4.6. Evaluating performance comparison
To validate the effectiveness of the AMFormer model, this section conducts comparative experiments with several mainstream machine learning and deep learning models, including Random Forest, LGBM, GBDT, CatBoost, FT-Transformer, AutoInt, and TabNet. Evaluation metrics include Accuracy, Precision, Recall, and F1-score, with the experimental results summarized in Table 4.

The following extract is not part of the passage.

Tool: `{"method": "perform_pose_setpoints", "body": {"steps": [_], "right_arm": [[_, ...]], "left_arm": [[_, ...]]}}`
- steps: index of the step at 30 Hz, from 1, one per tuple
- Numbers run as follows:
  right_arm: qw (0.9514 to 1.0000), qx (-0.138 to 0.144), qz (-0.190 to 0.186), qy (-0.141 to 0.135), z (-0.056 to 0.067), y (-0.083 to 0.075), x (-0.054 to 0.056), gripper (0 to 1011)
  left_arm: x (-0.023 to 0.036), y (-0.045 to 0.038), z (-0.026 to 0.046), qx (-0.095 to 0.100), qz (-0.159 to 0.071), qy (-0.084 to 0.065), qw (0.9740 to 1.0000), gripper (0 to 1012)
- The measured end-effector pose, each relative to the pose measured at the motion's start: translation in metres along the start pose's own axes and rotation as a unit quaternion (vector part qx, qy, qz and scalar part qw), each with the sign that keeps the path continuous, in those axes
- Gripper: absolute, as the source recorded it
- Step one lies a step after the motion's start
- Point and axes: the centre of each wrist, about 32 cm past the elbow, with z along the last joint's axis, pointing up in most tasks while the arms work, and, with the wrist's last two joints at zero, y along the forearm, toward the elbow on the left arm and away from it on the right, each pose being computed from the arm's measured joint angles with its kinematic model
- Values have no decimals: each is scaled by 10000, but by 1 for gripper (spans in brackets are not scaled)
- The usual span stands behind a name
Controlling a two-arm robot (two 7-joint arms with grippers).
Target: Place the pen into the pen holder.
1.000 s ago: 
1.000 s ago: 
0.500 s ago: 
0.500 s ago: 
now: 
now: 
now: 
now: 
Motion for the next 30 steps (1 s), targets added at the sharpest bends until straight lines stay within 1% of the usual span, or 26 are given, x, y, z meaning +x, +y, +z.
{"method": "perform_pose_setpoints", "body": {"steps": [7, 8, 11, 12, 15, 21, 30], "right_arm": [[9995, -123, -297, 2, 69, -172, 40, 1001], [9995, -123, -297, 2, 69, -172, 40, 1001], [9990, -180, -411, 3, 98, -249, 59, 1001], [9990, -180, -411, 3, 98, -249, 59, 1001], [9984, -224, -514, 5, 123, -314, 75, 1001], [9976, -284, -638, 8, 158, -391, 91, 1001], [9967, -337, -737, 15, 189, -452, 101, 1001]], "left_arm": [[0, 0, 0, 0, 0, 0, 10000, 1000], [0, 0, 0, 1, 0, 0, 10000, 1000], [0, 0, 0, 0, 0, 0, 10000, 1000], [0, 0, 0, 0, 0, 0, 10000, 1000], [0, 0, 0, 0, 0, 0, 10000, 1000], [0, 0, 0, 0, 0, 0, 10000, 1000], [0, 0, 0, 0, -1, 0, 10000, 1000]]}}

The results demonstrate that AMFormer outperforms all other models across all evaluation metrics. Specifically, its Accuracy, Precision, Recall, and F1-score reached 93.46%, 93.42%, 93.25%, and 93.33%, respectively, showcasing superior adaptability to multi-class labels in accident responsibility prediction tasks. In contrast, traditional machine learning models, while robust in feature importance analysis and handling categorical data, struggle to capture the complex nonlinear relationships and fuzzy class boundaries within the dataset, resulting in metrics consistently below 90% and overall inferior performance. Deep learning models show advantages in handling high-dimensional features and capturing complex feature interactions. However, they fall short of accurately modeling arithmetic interactions between driver behavior, environmental conditions, and road characteristics. FT-Transformer, as a precursor to AMFormer, achieves slightly higher performance than other mainstream models, with an F1-score of 90.20%. Nevertheless, it still exhibits limitations in capturing intricate feature interactions.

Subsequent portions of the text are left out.